Like a bullet to the head, Neuromancer (and Gibson) arrived in 1984 to almost universal acclaim and allegedly kick-started the Cyberpunk movement which has influenced certain branches of SF ever since. Whether or not they choose to call their work cyberpunk or not is immaterial. The work of Simon Ings, Grimwood, Chris Moriarty, Michael Swanwick and dozens of others would arguably not have been the same had this novel not been as successful as it was.
The prose is fast, clever, snappy, set against a background of half-working neon in streets where disposable computer equipment is strewn like empty fast food cartons.

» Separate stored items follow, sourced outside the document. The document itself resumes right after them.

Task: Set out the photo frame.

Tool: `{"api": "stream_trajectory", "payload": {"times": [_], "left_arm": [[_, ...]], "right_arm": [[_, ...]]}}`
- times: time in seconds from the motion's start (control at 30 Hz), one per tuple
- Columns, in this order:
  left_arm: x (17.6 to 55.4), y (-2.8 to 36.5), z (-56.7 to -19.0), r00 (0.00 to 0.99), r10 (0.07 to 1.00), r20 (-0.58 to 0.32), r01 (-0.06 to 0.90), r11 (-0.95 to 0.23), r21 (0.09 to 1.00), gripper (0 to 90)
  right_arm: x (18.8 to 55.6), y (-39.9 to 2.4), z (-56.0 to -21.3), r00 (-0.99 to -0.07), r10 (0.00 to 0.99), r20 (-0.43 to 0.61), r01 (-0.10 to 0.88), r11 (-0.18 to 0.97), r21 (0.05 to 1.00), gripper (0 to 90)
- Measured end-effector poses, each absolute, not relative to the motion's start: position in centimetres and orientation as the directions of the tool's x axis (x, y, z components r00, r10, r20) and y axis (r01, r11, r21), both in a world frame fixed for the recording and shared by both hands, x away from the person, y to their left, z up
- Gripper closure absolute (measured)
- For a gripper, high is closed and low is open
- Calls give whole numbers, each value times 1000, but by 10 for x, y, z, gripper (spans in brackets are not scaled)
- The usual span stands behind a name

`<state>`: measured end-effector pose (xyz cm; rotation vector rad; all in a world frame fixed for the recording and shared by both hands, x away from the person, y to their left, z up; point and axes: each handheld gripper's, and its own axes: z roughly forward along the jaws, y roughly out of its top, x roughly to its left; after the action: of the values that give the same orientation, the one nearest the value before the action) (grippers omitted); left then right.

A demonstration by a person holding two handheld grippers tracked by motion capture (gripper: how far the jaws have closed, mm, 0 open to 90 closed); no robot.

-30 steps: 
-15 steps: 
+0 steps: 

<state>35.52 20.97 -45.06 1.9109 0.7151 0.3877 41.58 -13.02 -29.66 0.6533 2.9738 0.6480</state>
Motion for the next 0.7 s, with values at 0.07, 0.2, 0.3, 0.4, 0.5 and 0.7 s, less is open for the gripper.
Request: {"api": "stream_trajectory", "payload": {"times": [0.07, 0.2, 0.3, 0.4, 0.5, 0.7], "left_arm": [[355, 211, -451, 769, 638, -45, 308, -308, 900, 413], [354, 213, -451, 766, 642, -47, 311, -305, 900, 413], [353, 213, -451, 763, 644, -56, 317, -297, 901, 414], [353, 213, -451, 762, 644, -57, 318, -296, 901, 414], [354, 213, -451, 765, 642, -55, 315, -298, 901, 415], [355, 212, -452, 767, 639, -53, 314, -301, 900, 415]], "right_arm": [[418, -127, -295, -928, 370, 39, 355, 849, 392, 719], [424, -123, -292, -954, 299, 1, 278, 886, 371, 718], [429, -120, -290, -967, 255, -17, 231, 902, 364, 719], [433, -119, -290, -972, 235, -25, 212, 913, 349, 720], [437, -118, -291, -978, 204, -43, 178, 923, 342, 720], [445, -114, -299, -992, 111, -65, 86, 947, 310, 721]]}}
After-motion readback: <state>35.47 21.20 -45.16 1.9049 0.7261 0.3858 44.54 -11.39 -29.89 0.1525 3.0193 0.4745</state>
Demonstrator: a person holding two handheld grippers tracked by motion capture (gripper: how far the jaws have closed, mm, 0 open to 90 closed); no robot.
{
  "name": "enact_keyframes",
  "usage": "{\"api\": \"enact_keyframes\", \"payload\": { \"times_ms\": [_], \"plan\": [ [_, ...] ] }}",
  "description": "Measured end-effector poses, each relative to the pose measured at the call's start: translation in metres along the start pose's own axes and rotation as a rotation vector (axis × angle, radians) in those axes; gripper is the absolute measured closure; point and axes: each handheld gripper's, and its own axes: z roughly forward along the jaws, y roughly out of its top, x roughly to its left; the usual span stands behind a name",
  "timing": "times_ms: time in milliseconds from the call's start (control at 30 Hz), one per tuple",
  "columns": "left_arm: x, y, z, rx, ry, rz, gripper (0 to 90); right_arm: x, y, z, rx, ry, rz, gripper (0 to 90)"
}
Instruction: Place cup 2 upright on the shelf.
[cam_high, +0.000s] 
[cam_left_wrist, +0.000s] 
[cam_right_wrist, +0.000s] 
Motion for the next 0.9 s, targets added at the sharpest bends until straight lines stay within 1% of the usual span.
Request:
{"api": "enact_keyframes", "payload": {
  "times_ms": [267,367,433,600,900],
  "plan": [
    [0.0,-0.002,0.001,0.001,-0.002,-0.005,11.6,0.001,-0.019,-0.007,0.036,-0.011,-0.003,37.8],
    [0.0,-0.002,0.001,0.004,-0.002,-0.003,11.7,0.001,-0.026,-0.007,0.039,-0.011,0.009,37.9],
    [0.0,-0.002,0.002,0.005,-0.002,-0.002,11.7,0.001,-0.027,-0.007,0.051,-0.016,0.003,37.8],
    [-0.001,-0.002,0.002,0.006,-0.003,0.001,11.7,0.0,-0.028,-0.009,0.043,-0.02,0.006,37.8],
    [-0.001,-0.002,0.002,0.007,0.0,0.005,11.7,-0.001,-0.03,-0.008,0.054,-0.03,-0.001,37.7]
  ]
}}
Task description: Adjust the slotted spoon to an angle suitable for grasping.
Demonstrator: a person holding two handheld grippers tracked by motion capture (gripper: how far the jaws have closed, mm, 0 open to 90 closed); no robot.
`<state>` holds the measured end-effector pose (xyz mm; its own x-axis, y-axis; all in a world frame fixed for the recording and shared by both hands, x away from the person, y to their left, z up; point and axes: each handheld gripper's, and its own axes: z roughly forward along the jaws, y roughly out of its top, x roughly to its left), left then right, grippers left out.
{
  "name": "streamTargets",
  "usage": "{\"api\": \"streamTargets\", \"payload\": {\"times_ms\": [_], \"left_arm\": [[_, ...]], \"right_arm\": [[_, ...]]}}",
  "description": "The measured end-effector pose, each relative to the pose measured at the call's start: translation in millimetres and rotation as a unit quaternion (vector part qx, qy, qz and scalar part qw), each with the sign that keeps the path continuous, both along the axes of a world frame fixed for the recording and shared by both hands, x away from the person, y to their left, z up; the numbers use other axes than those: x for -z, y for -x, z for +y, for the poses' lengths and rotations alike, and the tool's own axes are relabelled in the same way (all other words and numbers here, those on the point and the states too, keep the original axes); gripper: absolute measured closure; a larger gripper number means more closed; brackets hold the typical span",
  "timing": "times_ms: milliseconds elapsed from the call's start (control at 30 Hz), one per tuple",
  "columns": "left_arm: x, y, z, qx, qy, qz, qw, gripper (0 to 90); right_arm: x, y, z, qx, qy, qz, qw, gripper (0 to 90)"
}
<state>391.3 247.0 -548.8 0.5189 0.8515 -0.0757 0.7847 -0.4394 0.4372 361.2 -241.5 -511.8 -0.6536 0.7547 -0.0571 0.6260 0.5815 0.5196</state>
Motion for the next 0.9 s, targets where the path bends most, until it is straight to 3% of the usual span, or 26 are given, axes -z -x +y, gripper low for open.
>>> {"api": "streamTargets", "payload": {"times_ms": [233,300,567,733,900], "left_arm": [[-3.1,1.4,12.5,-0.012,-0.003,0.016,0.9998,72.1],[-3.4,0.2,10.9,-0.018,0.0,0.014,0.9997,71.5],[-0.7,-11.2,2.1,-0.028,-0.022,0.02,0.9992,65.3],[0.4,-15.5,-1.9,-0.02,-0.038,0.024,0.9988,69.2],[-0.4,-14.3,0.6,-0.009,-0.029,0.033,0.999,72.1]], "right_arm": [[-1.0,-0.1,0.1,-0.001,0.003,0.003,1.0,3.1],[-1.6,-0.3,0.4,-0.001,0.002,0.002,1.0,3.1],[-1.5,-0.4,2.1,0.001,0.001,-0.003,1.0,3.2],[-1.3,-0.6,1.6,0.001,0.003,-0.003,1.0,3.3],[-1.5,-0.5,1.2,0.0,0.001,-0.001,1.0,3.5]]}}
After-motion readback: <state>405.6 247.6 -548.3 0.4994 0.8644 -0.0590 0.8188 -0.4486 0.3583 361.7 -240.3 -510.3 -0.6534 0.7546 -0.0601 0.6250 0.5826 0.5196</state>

Our hero, Case, is a cyber-freelancer, able to jack himself into computer-systems and experience cyberspace as a three dimensional reality. Case, however, tried to steal from one of his more dubious clients who subsequently infected him with a Russian mycotoxin, effectively rendering him incapable of cyberspace work and therefore unemployable. We therefore meet him, down on his luck, and mixing with some rather eccentric characters in a downtown bar in Japan.
For me, it reads like `The Maltese Falcon in Space'. There is a pervasive noir element, since Case - like many a Nineteen-Forties gumshoe - is forced to take on a job, the full details of which he is not fully aware. There's a beautiful and dangerous woman (by the name of Molly) and a mysterious benefactor, as well as a supporting cast of neon-lit lowlife.
Like any classic noir novel, the action and the protagonists move between street level and the crazy billionaire family who are literally `above the clouds', since they live within their own Las Vegas style space station.
It's exciting, challenging, dense with atmosphere, and very much deserves its cult status as a modern classic.